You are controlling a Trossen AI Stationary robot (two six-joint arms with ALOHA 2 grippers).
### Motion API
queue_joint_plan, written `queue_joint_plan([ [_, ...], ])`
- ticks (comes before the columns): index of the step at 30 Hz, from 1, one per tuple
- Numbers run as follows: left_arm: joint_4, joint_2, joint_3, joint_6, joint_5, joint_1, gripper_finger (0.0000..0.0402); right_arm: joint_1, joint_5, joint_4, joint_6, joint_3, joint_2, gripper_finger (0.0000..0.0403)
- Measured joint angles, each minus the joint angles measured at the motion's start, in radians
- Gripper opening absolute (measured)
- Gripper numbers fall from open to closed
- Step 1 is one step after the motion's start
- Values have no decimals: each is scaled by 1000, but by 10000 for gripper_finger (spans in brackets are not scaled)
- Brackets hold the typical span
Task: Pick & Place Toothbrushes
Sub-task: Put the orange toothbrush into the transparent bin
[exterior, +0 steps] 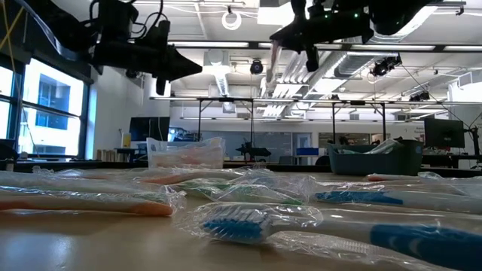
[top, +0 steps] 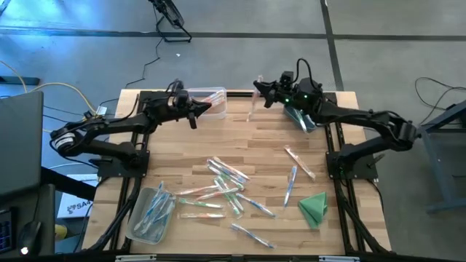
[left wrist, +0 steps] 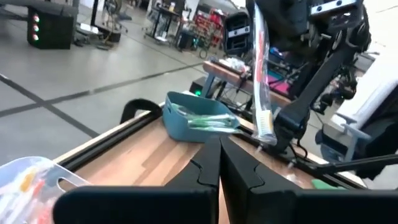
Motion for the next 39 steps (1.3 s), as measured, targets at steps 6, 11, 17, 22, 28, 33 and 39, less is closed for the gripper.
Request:
queue_joint_plan([
  [6,12,133,69,-10,50,-33,0,4,-21,23,-3,0,22,23],
  [11,14,245,174,105,51,-109,0,4,-21,24,-36,0,22,23],
  [17,-1,351,290,215,53,-167,0,4,-27,15,-50,0,22,23],
  [22,-45,409,360,214,52,-172,4,3,-45,11,-58,0,22,23],
  [28,-68,440,398,172,58,-170,63,3,-53,3,-83,0,22,23],
  [33,-68,440,413,153,70,-170,141,6,-53,-24,-118,0,22,23],
  [39,-69,440,417,143,63,-171,171,32,-46,-20,-200,0,22,23],
])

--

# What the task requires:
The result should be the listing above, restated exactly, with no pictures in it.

# Your solution:
You are controlling a Trossen AI Stationary robot (two six-joint arms with ALOHA 2 grippers).
### Motion API
queue_joint_plan, written `queue_joint_plan([ [_, ...], ])`
- ticks (comes before the columns): index of the step at 30 Hz, from 1, one per tuple
- Numbers run as follows: left_arm: joint_4, joint_2, joint_3, joint_6, joint_5, joint_1, gripper_finger (0.0000..0.0402); right_arm: joint_1, joint_5, joint_4, joint_6, joint_3, joint_2, gripper_finger (0.0000..0.0403)
- Measured joint angles, each minus the joint angles measured at the motion's start, in radians
- Gripper opening absolute (measured)
- Gripper numbers fall from open to closed
- Step 1 is one step after the motion's start
- Values have no decimals: each is scaled by 1000, but by 10000 for gripper_finger (spans in brackets are not scaled)
- Brackets hold the typical span
Task: Pick & Place Toothbrushes
Sub-task: Put the orange toothbrush into the transparent bin
[exterior, +0 steps] 
[top, +0 steps] 
[left wrist, +0 steps] 
Motion for the next 39 steps (1.3 s), as measured, targets at steps 6, 11, 17, 22, 28, 33 and 39, less is closed for the gripper.
Request:
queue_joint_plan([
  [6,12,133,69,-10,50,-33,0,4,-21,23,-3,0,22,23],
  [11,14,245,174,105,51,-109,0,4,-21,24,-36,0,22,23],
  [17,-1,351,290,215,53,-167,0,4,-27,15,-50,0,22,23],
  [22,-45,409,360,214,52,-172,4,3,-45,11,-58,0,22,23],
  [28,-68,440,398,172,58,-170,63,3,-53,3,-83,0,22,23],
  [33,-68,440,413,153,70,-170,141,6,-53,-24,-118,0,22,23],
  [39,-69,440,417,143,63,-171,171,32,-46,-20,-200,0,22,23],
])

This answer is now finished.